I feel there are more deserving students living in state who would not squander the chance like he has. But furthermore, based on his behavior last week and last year at UMass, I don’t feel he is ready for college.
For everyone pointing the finger at Gatti, I can tell you I’ve lost track of the number of times I’ve driven home after second shift to see drunk and stupid along the road. He’s not the only drunk out there. He’s not the only drunk in the Student Union. He’s not the only one exhibiting bad behavior. But he is the one who got caught on camera.
A lot of people are saying he’s a rich, entitled spoiled brat because he lives on Long Island. I don’t know him. Do you? I don’t know his parents, or how they raised him. Do you? Yet, in college, where everyone is supposed to be open-minded, they are criticizing people they don’t even know and jumping to conclusions.
What if his parents are rich? Hating someone because they are rich is just as bad as stereotyping someone because they are a different race or gender. Money is just a tool, and it’s how you use it that matters. If being rich is a crime, then most of UConn should be arrested. You’re not going to school so you can leave broke. You’re trying to do what you want, but you also want to earn money.
By the way, despite what some people have claimed, his parents didn’t get the viral video down. It was copyrighted, removed and then re-posted so the person who filmed it could get the credit and have control over it.
Long before this happened, I’ve said that I sometimes wish the microprocessor had never been invented. Believe it or not, we survived long before computers. We used things called typewriters, checkbooks and filing cabinets. Computers are a tool that can be used or abused. It is time for us, and the media, to put this to rest. Follow-up articles on court dates are one thing, but beating Gatti up on a daily basis for a dumb mistake that went viral needs to end.
I will give some unsolicited advice to Gatti. Get some help with your alcohol problem and/or other problems, whether it be AA or whatever you need to get yourself fixed. You said it was a wakeup call. I hope this was rock bottom for you. First, because you don’t want to go lower, and second, because many times people don’t get help until they hit rock bottom.
When all is said and done with the courts, my advice is the same advice others have given you online, and that is to join the military. For hundreds of years our military has turned boys into men and not just because it had taught them to fight. It teaches responsibility and discipline.

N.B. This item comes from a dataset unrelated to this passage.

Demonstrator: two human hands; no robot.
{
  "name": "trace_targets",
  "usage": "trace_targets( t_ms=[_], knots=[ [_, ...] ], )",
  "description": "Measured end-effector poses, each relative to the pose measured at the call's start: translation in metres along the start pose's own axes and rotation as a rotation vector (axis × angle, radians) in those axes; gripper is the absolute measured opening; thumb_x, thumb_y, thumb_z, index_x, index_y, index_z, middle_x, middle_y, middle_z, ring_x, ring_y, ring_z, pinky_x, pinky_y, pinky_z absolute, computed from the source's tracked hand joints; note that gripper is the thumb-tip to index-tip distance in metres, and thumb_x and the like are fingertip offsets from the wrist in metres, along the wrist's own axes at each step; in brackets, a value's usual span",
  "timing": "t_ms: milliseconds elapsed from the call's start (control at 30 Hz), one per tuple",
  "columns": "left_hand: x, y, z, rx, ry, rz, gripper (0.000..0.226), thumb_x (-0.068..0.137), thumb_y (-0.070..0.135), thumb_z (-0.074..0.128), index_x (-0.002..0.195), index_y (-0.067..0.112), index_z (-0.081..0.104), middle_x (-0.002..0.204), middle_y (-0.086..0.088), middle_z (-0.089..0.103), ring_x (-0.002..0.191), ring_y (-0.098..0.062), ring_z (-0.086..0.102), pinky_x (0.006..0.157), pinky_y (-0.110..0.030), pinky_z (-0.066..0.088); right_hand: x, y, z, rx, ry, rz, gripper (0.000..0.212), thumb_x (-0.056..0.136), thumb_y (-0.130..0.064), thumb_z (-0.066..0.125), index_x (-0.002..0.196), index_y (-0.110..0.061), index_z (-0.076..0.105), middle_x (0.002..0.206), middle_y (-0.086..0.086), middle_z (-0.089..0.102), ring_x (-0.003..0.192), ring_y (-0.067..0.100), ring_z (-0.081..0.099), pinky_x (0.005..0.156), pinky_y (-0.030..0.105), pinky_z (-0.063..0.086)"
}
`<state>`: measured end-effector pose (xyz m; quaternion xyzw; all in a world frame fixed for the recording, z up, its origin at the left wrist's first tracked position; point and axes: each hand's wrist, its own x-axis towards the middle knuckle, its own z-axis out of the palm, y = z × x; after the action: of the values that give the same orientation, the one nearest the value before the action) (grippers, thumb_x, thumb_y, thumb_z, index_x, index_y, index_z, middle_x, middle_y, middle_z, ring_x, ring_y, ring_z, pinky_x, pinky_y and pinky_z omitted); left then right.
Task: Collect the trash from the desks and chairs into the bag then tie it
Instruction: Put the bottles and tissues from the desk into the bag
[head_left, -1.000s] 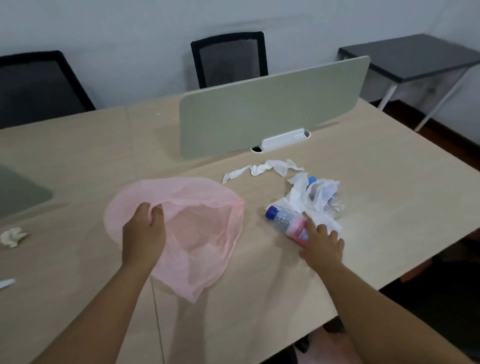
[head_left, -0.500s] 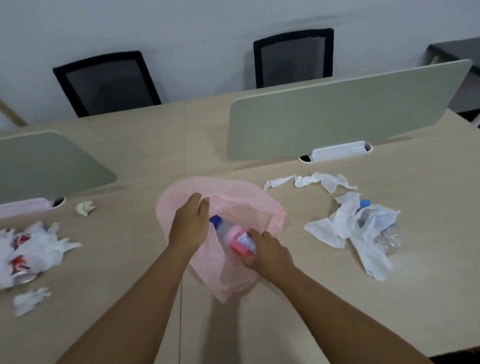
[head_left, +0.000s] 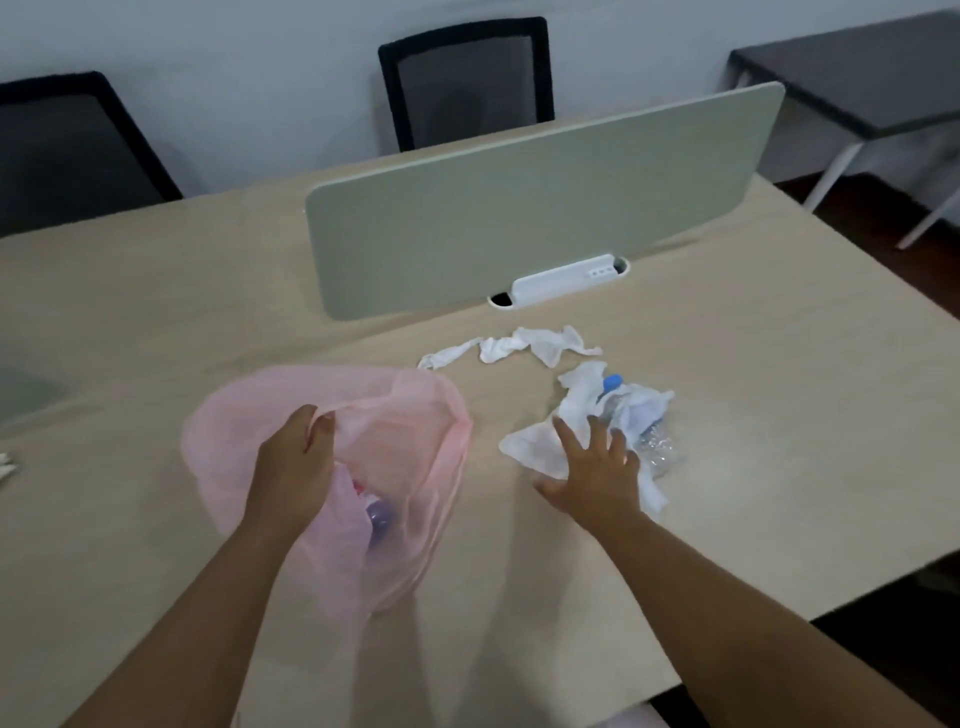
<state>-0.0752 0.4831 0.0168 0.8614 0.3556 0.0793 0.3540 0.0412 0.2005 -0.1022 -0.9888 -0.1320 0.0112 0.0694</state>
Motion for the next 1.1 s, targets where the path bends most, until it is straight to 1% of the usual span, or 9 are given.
trace_targets(
  t_ms=[133, 233, 367, 500, 600, 700, 833, 933, 1100],
  knots=[
    [0.004, 0.003, 0.016, 0.035, -0.026, 0.004, 0.029, 0.106, 0.027, 0.041, 0.104, 0.008, 0.063, 0.111, -0.017, 0.068, 0.105, -0.038, 0.06, 0.09, -0.043, 0.044, 0.009, 0.04, 0.008, -0.164, -0.12, -0.048, 0.105, 0.053, -0.084, 0.057, 0.146, -0.041, 0.032, 0.144, 0.012, 0.043, 0.114, 0.038, 0.051, 0.081, 0.048, 0.046],
    [0.0, 0.01, 0.022, 0.06, -0.028, -0.02, 0.03, 0.107, 0.026, 0.04, 0.114, 0.008, 0.064, 0.121, -0.017, 0.066, 0.117, -0.039, 0.058, 0.097, -0.043, 0.041, 0.011, 0.032, 0.022, -0.066, -0.163, -0.027, 0.086, 0.06, -0.08, 0.057, 0.133, -0.035, 0.053, 0.125, 0.012, 0.057, 0.091, 0.035, 0.059, 0.066, 0.043, 0.051],
    [-0.004, 0.016, 0.022, 0.061, -0.006, -0.037, 0.029, 0.107, 0.024, 0.04, 0.112, 0.01, 0.065, 0.117, -0.015, 0.067, 0.113, -0.034, 0.058, 0.091, -0.038, 0.039, 0.004, 0.026, 0.04, -0.067, -0.085, -0.214, 0.023, 0.072, -0.012, 0.067, 0.094, -0.009, 0.063, 0.081, 0.01, 0.057, 0.057, 0.026, 0.058, 0.043, 0.031, 0.041],
    [-0.001, 0.018, 0.013, 0.049, 0.031, -0.052, 0.028, 0.107, 0.022, 0.04, 0.109, 0.01, 0.065, 0.112, -0.01, 0.066, 0.102, -0.026, 0.057, 0.086, -0.032, 0.035, 0.007, -0.002, 0.035, -0.238, 0.121, -0.608, 0.049, 0.081, 0.014, 0.025, 0.076, -0.008, 0.068, 0.08, 0.01, 0.058, 0.056, 0.022, 0.054, 0.041, 0.029, 0.042],
    [0.0, 0.025, -0.002, 0.029, 0.084, -0.076, 0.032, 0.107, 0.023, 0.041, 0.119, 0.005, 0.064, 0.126, -0.016, 0.065, 0.117, -0.033, 0.058, 0.089, -0.031, 0.035, 0.01, -0.064, 0.02, -0.155, 0.278, -0.923, 0.028, 0.081, 0.008, 0.044, 0.082, -0.007, 0.068, 0.084, 0.014, 0.062, 0.063, 0.026, 0.057, 0.05, 0.032, 0.047],
    [-0.002, 0.028, -0.02, 0.05, 0.122, -0.089, 0.035, 0.107, 0.023, 0.04, 0.129, 0.005, 0.06, 0.139, -0.015, 0.06, 0.127, -0.031, 0.054, 0.096, -0.03, 0.036, 0.011, -0.136, 0.007, 0.1, 0.192, -1.006, 0.023, 0.079, -0.009, 0.062, 0.101, -0.007, 0.069, 0.085, 0.01, 0.067, 0.066, 0.024, 0.061, 0.049, 0.027, 0.048],
    [-0.009, 0.027, -0.04, 0.079, 0.154, -0.129, 0.038, 0.108, 0.024, 0.038, 0.137, 0.007, 0.057, 0.144, -0.012, 0.057, 0.132, -0.029, 0.051, 0.096, -0.028, 0.035, 0.011, -0.197, -0.01, 0.24, -0.135, -1.029, 0.063, 0.077, -0.044, 0.051, 0.134, -0.021, 0.038, 0.118, 0.021, 0.06, 0.104, 0.04, 0.059, 0.083, 0.045, 0.051],
    [-0.009, 0.024, -0.044, 0.091, 0.153, -0.125, 0.036, 0.108, 0.025, 0.038, 0.131, 0.008, 0.059, 0.136, -0.011, 0.062, 0.127, -0.031, 0.055, 0.088, -0.025, 0.033, 0.011, -0.191, -0.005, 0.206, -0.214, -1.048, 0.081, 0.078, -0.065, 0.04, 0.148, -0.037, 0.012, 0.15, 0.018, 0.037, 0.136, 0.044, 0.034, 0.108, 0.059, 0.031],
    [0.003, 0.021, -0.031, 0.107, 0.107, -0.118, 0.042, 0.108, 0.03, 0.038, 0.142, 0.011, 0.053, 0.147, -0.011, 0.055, 0.134, -0.03, 0.05, 0.105, -0.035, 0.038, 0.037, -0.111, 0.007, 0.206, 0.026, -0.963, 0.067, 0.075, -0.06, 0.057, 0.133, -0.027, 0.053, 0.124, 0.013, 0.06, 0.108, 0.037, 0.057, 0.087, 0.046, 0.048]
  ],
)
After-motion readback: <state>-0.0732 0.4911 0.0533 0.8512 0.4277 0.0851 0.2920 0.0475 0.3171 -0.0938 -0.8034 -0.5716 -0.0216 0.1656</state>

If you are not precluded from joining because of this or prior incidents I suggest you seriously look into it. Four years may seem like a lifetime, but trust me, it’s a drop in the bucket. There are plenty of options available in which you won’t necessarily be on the front lines.
You will learn to be part of a team. You will push yourself like you never thought possible. You will learn to work with others to get the job done. You can get on the G.I. Bill so down the road, if you go back to college you can use it to help pay back your parents for all they’ve done for you.
If you are reading this, I hope your apology truly was sincere. Feel free to get in touch with me if you’d like. I’m not that hard to find.
To all who offered the staff and I support, I say thanks. To Sadie Rumsey and Olivia Korte, who set up the GoFundMe listing, I say thank you for your kind gesture. I don’t know what will happen with that if anything, but I wanted to say thank you.
So, to the mass media, and everyone who wants to keep putting him down and beating a dead horse, I say the same thing I told Luke that night: you’re done. Show’s over.
P.S. – To Colin McEnroe: you’re way off base comparing coach Geno Auriemma to a drunken college freshman.